Futre recoje la Copa
  Por eso, si bien el encuentro desde entonces discurrió con relativa tranquilidad, y sus escasos ataques eran perfectamente controlados por nuestra zaga, muchos tuvimos que acordarnos de ese antecedente y de otros similares cuando en el minuto sesenta y nueve, el árbitro nos sancionó con un penalti en contra. El típico que le pitaban siempre a Butragueño, el cual buscaba al portero rival que desde hacía media hora estaba ya tirado en el suelo. Michel lo tira a su izquierda con potencia. Pero Abel tiene su minuto de gloria en la final y con una portentosa estirada despeja el esférico. De ahí al final, los blancos perdieron toda su fuerza y el juego fue un continuo baile rojiblanco, que, de habérselo propuesto, podría haber hecho sangre y obtenido un marcador histórico.

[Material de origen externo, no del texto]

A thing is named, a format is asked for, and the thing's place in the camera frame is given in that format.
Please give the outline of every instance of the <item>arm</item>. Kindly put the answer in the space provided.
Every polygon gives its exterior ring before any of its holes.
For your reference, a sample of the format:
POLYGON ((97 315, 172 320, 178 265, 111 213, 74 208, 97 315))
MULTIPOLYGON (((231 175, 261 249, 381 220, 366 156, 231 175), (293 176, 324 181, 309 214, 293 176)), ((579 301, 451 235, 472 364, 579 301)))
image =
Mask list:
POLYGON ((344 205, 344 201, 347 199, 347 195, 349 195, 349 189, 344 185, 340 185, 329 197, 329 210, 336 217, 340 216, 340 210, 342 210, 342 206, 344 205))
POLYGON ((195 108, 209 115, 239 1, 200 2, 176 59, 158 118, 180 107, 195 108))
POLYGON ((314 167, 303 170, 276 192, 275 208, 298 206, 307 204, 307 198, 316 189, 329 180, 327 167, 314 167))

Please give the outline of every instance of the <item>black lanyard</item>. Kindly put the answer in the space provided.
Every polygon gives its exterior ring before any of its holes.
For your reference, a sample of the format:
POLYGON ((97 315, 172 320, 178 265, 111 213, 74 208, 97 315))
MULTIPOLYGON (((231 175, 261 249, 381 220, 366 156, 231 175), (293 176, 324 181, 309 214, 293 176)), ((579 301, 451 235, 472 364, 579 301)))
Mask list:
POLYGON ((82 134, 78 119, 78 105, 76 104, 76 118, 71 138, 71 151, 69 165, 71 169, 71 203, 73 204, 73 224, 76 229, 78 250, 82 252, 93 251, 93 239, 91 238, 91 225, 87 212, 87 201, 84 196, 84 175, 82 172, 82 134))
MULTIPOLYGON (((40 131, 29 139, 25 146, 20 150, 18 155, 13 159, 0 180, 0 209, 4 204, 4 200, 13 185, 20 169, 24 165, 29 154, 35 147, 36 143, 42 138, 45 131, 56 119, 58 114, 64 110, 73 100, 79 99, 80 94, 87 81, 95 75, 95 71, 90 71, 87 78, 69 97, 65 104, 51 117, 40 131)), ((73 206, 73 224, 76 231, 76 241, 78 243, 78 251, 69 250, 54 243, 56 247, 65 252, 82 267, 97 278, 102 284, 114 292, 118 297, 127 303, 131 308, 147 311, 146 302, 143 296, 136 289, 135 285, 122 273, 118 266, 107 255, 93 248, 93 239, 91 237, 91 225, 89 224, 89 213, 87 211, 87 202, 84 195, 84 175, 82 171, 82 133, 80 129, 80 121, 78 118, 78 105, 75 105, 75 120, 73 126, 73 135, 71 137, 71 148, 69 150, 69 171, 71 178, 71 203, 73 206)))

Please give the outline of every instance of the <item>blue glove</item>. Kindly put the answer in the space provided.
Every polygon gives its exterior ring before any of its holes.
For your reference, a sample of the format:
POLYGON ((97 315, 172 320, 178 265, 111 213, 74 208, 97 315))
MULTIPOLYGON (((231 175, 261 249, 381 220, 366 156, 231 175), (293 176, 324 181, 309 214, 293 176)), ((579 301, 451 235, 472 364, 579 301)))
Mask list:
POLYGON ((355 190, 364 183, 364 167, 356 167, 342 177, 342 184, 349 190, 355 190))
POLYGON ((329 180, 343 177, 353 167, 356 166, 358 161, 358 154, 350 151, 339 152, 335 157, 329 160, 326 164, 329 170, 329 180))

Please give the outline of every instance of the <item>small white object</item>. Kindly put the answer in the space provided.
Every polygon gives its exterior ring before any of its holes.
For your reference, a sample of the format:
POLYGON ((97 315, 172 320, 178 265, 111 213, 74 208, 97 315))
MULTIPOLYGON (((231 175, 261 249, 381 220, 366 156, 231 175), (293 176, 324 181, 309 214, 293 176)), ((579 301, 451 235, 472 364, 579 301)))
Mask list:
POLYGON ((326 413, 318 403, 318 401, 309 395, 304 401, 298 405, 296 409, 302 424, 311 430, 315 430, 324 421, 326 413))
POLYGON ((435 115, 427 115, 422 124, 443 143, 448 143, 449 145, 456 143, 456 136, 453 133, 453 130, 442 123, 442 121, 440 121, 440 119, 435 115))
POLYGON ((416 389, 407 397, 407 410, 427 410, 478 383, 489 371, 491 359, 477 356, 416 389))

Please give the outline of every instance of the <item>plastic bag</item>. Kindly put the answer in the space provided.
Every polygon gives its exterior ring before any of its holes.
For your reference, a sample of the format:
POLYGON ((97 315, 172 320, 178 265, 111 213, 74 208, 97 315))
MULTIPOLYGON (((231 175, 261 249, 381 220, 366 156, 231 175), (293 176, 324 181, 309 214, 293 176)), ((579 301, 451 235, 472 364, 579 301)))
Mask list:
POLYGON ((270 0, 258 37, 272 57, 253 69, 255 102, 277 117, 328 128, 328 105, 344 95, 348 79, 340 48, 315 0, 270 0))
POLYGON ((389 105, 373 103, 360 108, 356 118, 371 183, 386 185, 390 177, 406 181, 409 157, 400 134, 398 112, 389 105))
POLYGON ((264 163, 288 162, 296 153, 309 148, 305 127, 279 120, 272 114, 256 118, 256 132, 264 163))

  Cuando concluyó el encuentro y Futre como capitán recogió la Copa, muchos aficionados atléticos, en el estadio y fuera de él, lo celebramos intensamente. Había sido una vivencia inolvidable. Comprendo que para todos aquellos que actualmente rondan la treintena, les dejara marcados. Ese día, muchas vocaciones atléticas o bien se descubrieron o bien, sobre todo, se confirmaron y reafirmaron.